I spent one afternoon in 2014 wandering the underground concourse stretching from Tokyo’s Shiodome to the old Shimbashi station. It took me less than half hour to get to Shimbashi station; it took one and a half hours to find my way back. I realized that I wasn’t quite as good as I had thought at throwing down my mental bread crumbs as I wandered from my hotel. I had somehow gotten turned around as they say, heading southeast when I thought I was going northwest. As I made my way through the maze, up and down escalators, reaching a point that was clearly taking me further from my destination and sometimes into dead ends, I thought about the movie Blade Runner and how much Tokyo resembled the futuristic depiction of the city in the movie. There were no flying food carts and although it was rainy it wasn’t nearly as dismal as the scenes in the movie. What reminded me of the futuristic version of the city was its density, the way the buildings were efficiently laid side by side with the pathways laid end to end between them and the constant streams of people flowing in and out of the gated train entrances; pouring down off of the streets like water flowing into a storm sewer. At 37 million people, Tokyo is the world’s largest city. It is amazing that any given time of day there are so many people walking from one place to another. Walking from the train to work, walking from work to the train, going to lunch, headed to dinner, going from point a to point b.
As humans, we spend a lot of time and energy relocating ourselves. If we want to construct a new building or start a new company we need to locate and assemble a group of people suited for the various tasks that make up the larger project at hand. Not only to we need to do this initially but this becomes a recurring activity. As our project progresses we may find that we need additional resources. We may find that some of our resources are not performing as expected and need to be replaced. These organizational activities are perhaps the greatest inefficiency in execution of our day to day endeavors.
Machines don’t have these problems, at least not the same way humans do. Of course they break down from time to time, but in general they perform consistently. They don’t need to commute to the office every day only to return home at night. As a matter of fact in many cases they are capable of working 24 hours a day, seven days a week. In the movie Blade Runner, like many sci-fi flicks, the machines known as Replicants were in many ways superior to humans, almost flawless in their physical abilities and at least as clever. But there is another aspect that is not addressed in this film. Within certain limits, machines can be taught more efficiently than humans. For this very reason it is rather unusual for a highly trained person to move from one career to another. The learning curve for a person to become a qualified doctor generally prohibits anyone to enter the field unless they have chosen this profession beginning at a young age. Machines on the other hand can be trained rather quickly. In fact, the learning achieved by one machine can readily be transferred to another almost immediately. This presents an opportunity for incredibly more efficient use of resources than is possible with humans. Rather than endlessly moving human resources from one city to another or back and forth between home and office, we can position machines in a geography where they will most likely be utilized and train them as needed. Of course, not all machines are created equal, it is not feasible to simply create millions of machines which can be used universally for any task we call upon them to undertake. But this is still far beyond the capabilities of how we utilize human resources today. We already do this in a useful way today. If we need to tackle a project we might download an application to our laptop which helps us do this. When we decide to become more healthy we might download the latest fitness app to our phone. We don’t go out and buy a new phone or laptop every time we want to expand its capabilities. As devices become more powerful and flexible we will see them take on more tasks in our daily life. And slowly we will begin seeing the same thing in autonomous machines. Right now this is not the case. Our more specialized devices tend to be somewhat limited in how much they can expand their capabilities, but that is changing. It is what is referred to in the industry as the convergence: the convergence of many machines to the need for relatively few.

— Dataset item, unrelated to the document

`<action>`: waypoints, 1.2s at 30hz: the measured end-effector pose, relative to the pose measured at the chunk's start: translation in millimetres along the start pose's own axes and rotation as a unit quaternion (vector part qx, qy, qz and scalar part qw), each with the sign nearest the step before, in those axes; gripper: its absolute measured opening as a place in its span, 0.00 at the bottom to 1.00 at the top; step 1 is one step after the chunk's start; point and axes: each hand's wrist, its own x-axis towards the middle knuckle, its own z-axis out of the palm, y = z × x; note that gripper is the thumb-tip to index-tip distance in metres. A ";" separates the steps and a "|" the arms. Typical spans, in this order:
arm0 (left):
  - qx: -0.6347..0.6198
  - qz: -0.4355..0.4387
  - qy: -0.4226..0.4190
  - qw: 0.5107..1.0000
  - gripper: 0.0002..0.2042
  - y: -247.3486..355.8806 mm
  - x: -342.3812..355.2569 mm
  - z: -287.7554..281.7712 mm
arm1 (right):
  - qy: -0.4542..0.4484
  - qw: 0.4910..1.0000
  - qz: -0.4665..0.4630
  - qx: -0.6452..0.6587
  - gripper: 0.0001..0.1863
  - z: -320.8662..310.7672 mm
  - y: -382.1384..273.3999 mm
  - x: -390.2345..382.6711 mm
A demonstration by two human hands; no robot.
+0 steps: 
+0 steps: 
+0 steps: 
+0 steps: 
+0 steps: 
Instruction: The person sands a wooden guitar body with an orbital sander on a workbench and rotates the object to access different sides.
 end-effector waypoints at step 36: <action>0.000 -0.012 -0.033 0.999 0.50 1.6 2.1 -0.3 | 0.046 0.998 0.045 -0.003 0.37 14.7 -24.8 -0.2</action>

Imagine being able to start a new project requiring one hundred human resources but instead having the option of simply resetting and configuring one hundred machines which can perform the same task as well or better – machines that don’t go home at night or on weekends, machines that don’t take a break for lunch, machines that don’t get sick when a friend comes in from out of town. Imagine a scenario where those one hundred machines all sit in a single room the size of your living room. And all of those machines can exchange ideas, learning, and capabilities almost as easily as we share a document today. Also, this exchange would not be limited to those hundred machines in the same room; machines could transfer their knowledge and experience to other machines across the globe, and beyond. What advantage would this provide to any company that took this approach? And what disadvantage would a human have applying for this job?